#### [Task prompt]
Write out exactly what each line says, starting with the first line below and ending on the one with "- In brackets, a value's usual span".

#### [Data excerpt]
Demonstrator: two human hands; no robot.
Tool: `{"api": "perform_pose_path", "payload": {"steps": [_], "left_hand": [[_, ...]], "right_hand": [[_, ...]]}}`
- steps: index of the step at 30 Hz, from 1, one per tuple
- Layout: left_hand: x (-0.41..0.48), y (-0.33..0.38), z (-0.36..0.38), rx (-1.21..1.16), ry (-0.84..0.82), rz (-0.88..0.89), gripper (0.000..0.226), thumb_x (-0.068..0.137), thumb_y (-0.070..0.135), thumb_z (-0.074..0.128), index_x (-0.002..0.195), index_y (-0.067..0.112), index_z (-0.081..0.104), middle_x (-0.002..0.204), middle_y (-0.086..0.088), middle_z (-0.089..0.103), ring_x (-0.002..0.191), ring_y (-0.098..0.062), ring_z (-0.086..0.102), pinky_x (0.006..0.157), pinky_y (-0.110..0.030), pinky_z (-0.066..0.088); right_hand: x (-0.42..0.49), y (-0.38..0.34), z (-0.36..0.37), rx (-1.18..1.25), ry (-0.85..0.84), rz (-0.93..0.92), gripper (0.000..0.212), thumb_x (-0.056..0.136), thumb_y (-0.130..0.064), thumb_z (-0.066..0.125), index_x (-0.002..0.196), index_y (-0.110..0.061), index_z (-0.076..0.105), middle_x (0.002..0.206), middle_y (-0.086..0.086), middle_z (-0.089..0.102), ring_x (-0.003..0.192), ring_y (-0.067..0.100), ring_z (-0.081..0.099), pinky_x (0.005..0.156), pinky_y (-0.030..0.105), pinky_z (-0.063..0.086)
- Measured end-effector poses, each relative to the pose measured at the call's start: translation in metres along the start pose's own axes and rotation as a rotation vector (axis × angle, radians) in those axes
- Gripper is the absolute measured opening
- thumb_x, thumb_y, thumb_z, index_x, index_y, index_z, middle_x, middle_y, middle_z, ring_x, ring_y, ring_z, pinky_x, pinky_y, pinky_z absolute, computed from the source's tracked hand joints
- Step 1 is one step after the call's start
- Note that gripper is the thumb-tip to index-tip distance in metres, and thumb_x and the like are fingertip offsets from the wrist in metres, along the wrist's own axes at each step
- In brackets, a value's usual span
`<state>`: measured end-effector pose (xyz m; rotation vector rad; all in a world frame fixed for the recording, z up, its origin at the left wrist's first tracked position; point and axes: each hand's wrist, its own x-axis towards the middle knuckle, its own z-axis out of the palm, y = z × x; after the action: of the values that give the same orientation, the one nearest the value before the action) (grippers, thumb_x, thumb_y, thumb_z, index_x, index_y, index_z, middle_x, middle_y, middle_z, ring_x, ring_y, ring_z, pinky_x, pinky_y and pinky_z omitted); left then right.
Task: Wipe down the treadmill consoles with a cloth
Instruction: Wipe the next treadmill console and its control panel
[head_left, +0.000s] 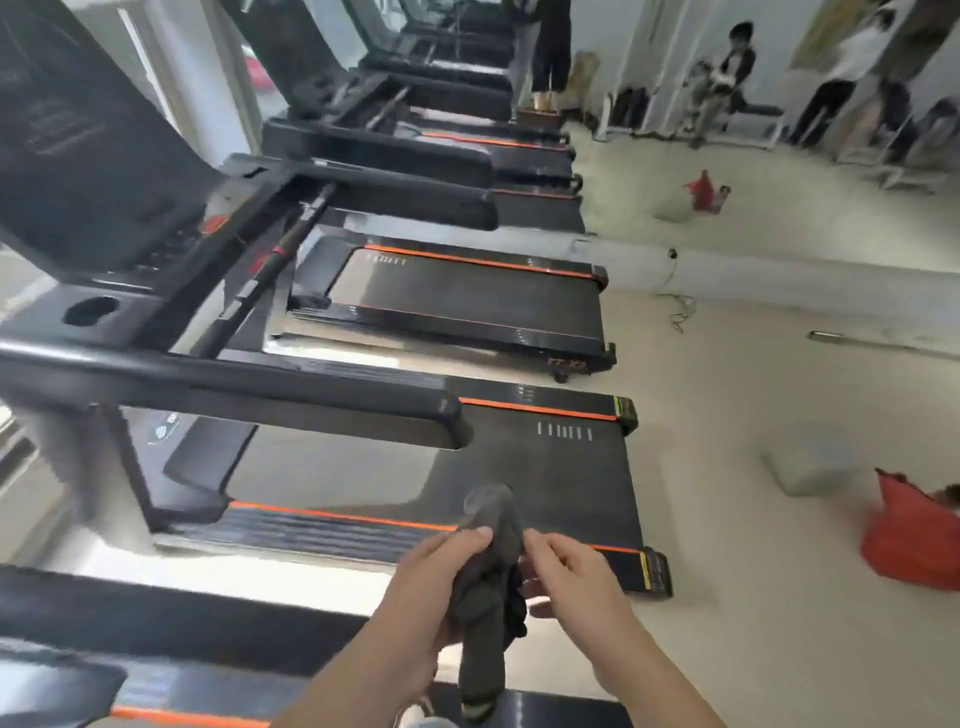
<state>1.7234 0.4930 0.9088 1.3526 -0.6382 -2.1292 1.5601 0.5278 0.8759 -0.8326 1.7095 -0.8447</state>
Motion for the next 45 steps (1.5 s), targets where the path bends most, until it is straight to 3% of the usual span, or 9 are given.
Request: {"api": "perform_pose_path", "payload": {"steps": [3,8,13,19,26,30,33,39,45], "left_hand": [[0.036,0.014,0.010,0.047,0.050,-0.001,0.050,0.083,0.029,0.081,0.120,-0.002,0.067,0.113,-0.032,0.072,0.097,-0.049,0.072,0.090,-0.074,0.053],[0.095,0.053,0.028,0.076,0.015,-0.017,0.043,0.090,0.035,0.075,0.121,0.005,0.070,0.109,-0.024,0.076,0.100,-0.044,0.075,0.089,-0.064,0.060],[0.139,0.092,0.049,0.064,0.019,-0.005,0.039,0.089,0.032,0.078,0.116,0.005,0.070,0.109,-0.024,0.076,0.102,-0.044,0.075,0.086,-0.065,0.060],[0.180,0.108,0.057,0.107,0.073,0.020,0.039,0.087,0.040,0.078,0.114,0.013,0.071,0.109,-0.014,0.077,0.102,-0.033,0.076,0.093,-0.056,0.061],[0.220,0.106,0.109,0.141,0.202,0.010,0.038,0.088,0.057,0.068,0.107,0.025,0.075,0.101,-0.006,0.080,0.100,-0.028,0.076,0.094,-0.053,0.061],[0.239,0.106,0.176,0.222,0.153,0.090,0.026,0.097,0.053,0.063,0.100,0.030,0.075,0.100,-0.002,0.079,0.101,-0.023,0.075,0.093,-0.048,0.062],[0.254,0.104,0.207,0.276,0.096,0.149,0.023,0.095,0.050,0.068,0.107,0.032,0.074,0.102,-0.002,0.077,0.098,-0.022,0.075,0.081,-0.044,0.065],[0.312,0.136,0.218,0.307,0.029,0.126,0.045,0.079,0.043,0.085,0.118,0.025,0.071,0.106,-0.009,0.076,0.094,-0.029,0.076,0.074,-0.045,0.063],[0.402,0.215,0.207,0.087,0.228,0.096,0.040,0.090,0.042,0.077,0.113,0.010,0.068,0.090,-0.011,0.074,0.075,-0.019,0.072,0.056,-0.031,0.055]], "right_hand": [[0.026,-0.017,-0.014,-0.023,-0.024,0.033,0.034,0.102,-0.045,0.056,0.095,-0.016,0.074,0.090,0.008,0.076,0.087,0.022,0.075,0.070,0.031,0.058],[0.080,-0.056,-0.035,-0.002,-0.004,0.063,0.037,0.102,-0.043,0.058,0.087,-0.010,0.068,0.071,0.000,0.064,0.064,0.016,0.059,0.066,0.033,0.052],[0.124,-0.085,-0.050,0.009,0.037,0.102,0.035,0.102,-0.044,0.058,0.093,-0.015,0.075,0.085,0.009,0.075,0.083,0.029,0.073,0.088,0.048,0.062],[0.167,-0.097,-0.063,-0.040,0.005,0.072,0.033,0.104,-0.043,0.055,0.096,-0.019,0.075,0.091,0.003,0.076,0.091,0.022,0.074,0.084,0.041,0.064],[0.208,-0.093,-0.119,-0.069,-0.088,0.111,0.035,0.105,-0.048,0.052,0.101,-0.021,0.074,0.096,0.000,0.078,0.095,0.020,0.075,0.086,0.044,0.064],[0.238,-0.097,-0.170,0.016,-0.056,0.084,0.036,0.104,-0.050,0.053,0.103,-0.020,0.072,0.098,0.005,0.077,0.095,0.024,0.075,0.077,0.039,0.065],[0.263,-0.095,-0.203,0.098,0.022,0.100,0.031,0.104,-0.042,0.058,0.101,-0.012,0.067,0.094,0.009,0.075,0.089,0.025,0.076,0.065,0.034,0.063],[0.331,-0.118,-0.221,0.109,0.057,0.125,0.031,0.101,-0.037,0.062,0.098,-0.006,0.063,0.092,0.014,0.071,0.081,0.022,0.070,0.054,0.030,0.058],[0.440,-0.175,-0.209,0.077,-0.019,0.084,0.045,0.095,-0.052,0.067,0.097,-0.006,0.068,0.095,0.016,0.073,0.090,0.030,0.072,0.084,0.053,0.061]]}}
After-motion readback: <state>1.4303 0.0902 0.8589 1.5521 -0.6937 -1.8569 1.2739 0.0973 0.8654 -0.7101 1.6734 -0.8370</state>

#### [Output below]
Demonstrator: two human hands; no robot.
Tool: `{"api": "perform_pose_path", "payload": {"steps": [_], "left_hand": [[_, ...]], "right_hand": [[_, ...]]}}`
- steps: index of the step at 30 Hz, from 1, one per tuple
- Layout: left_hand: x (-0.41..0.48), y (-0.33..0.38), z (-0.36..0.38), rx (-1.21..1.16), ry (-0.84..0.82), rz (-0.88..0.89), gripper (0.000..0.226), thumb_x (-0.068..0.137), thumb_y (-0.070..0.135), thumb_z (-0.074..0.128), index_x (-0.002..0.195), index_y (-0.067..0.112), index_z (-0.081..0.104), middle_x (-0.002..0.204), middle_y (-0.086..0.088), middle_z (-0.089..0.103), ring_x (-0.002..0.191), ring_y (-0.098..0.062), ring_z (-0.086..0.102), pinky_x (0.006..0.157), pinky_y (-0.110..0.030), pinky_z (-0.066..0.088); right_hand: x (-0.42..0.49), y (-0.38..0.34), z (-0.36..0.37), rx (-1.18..1.25), ry (-0.85..0.84), rz (-0.93..0.92), gripper (0.000..0.212), thumb_x (-0.056..0.136), thumb_y (-0.130..0.064), thumb_z (-0.066..0.125), index_x (-0.002..0.196), index_y (-0.110..0.061), index_z (-0.076..0.105), middle_x (0.002..0.206), middle_y (-0.086..0.086), middle_z (-0.089..0.102), ring_x (-0.003..0.192), ring_y (-0.067..0.100), ring_z (-0.081..0.099), pinky_x (0.005..0.156), pinky_y (-0.030..0.105), pinky_z (-0.063..0.086)
- Measured end-effector poses, each relative to the pose measured at the call's start: translation in metres along the start pose's own axes and rotation as a rotation vector (axis × angle, radians) in those axes
- Gripper is the absolute measured opening
- thumb_x, thumb_y, thumb_z, index_x, index_y, index_z, middle_x, middle_y, middle_z, ring_x, ring_y, ring_z, pinky_x, pinky_y, pinky_z absolute, computed from the source's tracked hand joints
- Step 1 is one step after the call's start
- Note that gripper is the thumb-tip to index-tip distance in metres, and thumb_x and the like are fingertip offsets from the wrist in metres, along the wrist's own axes at each step
- In brackets, a value's usual span

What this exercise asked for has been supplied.